6. A host cell, characterized in that: the host cell comprising the combinatorial gene according to any one of claims 1-2 or the vector according to claim 5.

7. A genetically engineered cell, characterized by: the genetically engineered cell comprising the combination gene of any one of claims 1-2 or the vector of claim 5, or producing the combination enzyme of any one of claims 3-4.

8. Use of the combined gene of any one of claims 1-2, the combined enzyme of any one of claims 3-4, the vector of claim 5, the host cell of claim 6 or the genetically engineered cell of claim 7 for starch anabolism in red algae.
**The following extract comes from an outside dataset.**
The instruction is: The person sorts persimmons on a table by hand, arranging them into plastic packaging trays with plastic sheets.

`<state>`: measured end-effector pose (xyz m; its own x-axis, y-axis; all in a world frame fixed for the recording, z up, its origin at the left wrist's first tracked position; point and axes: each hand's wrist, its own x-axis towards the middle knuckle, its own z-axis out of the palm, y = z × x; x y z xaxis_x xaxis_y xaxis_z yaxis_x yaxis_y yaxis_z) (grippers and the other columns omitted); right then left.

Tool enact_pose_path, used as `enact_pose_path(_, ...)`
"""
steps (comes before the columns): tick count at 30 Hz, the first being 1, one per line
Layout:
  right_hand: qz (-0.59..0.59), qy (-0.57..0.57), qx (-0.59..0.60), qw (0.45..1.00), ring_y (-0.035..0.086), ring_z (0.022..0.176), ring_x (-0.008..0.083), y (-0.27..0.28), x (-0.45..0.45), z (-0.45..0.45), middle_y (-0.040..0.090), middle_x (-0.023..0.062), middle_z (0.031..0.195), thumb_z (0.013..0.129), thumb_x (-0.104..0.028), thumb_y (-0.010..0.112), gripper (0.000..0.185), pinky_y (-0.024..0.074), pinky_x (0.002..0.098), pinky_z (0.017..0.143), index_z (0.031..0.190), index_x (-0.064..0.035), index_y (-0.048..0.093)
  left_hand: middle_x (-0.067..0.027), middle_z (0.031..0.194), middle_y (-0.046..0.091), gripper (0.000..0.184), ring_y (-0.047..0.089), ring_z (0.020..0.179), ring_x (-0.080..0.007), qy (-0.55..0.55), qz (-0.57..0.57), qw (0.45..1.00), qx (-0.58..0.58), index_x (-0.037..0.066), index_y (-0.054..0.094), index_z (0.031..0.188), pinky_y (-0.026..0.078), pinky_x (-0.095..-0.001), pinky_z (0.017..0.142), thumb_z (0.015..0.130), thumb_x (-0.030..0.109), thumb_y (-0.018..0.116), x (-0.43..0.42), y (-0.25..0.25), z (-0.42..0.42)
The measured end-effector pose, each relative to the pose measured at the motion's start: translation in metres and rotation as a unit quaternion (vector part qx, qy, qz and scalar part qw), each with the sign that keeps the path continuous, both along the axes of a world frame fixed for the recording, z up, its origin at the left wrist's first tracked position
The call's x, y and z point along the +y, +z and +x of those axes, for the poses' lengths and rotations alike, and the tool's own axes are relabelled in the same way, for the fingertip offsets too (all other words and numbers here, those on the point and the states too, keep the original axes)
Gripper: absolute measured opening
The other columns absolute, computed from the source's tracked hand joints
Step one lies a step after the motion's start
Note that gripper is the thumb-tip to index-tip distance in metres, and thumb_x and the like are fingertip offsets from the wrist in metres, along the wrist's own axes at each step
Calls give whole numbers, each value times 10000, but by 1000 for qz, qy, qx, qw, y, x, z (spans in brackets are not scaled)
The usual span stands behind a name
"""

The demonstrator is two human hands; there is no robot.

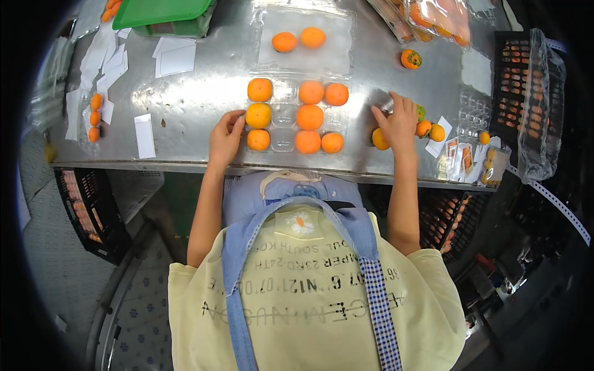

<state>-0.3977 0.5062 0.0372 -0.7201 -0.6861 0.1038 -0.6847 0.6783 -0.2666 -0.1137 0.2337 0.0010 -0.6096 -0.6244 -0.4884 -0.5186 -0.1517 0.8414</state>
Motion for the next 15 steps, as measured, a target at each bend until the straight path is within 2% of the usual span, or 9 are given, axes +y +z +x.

9. Use of the combined gene of any one of claims 1-2, the combined enzyme of any one of claims 3-4, the vector of claim 5, the host cell of claim 6, or the genetically engineered cell of claim 7 in red algae and plant breeding.

10. A method for anabolism of red algae starch is characterized by comprising the following steps: the method comprises the following steps: fructose-6-phosphate Fru-6-P is converted into glucose-6-Glu-6-P phosphate by glucose phosphate isomerase PhPGI, then converted into glucose-1-Glu-1-P phosphate by glucose mutase PhPGM, Glu-1-P reacts with UTP to generate UDP-glucose UDP-Glu under the catalysis of UDPG pyrophosphorylase PhUGP, and glucose provided by UDP-Glu is converted into starch synthase PhSS_UDPGThe red algae starch Floridean starch is generated under the catalysis of branching enzyme PhBE and isoamylase PhISA.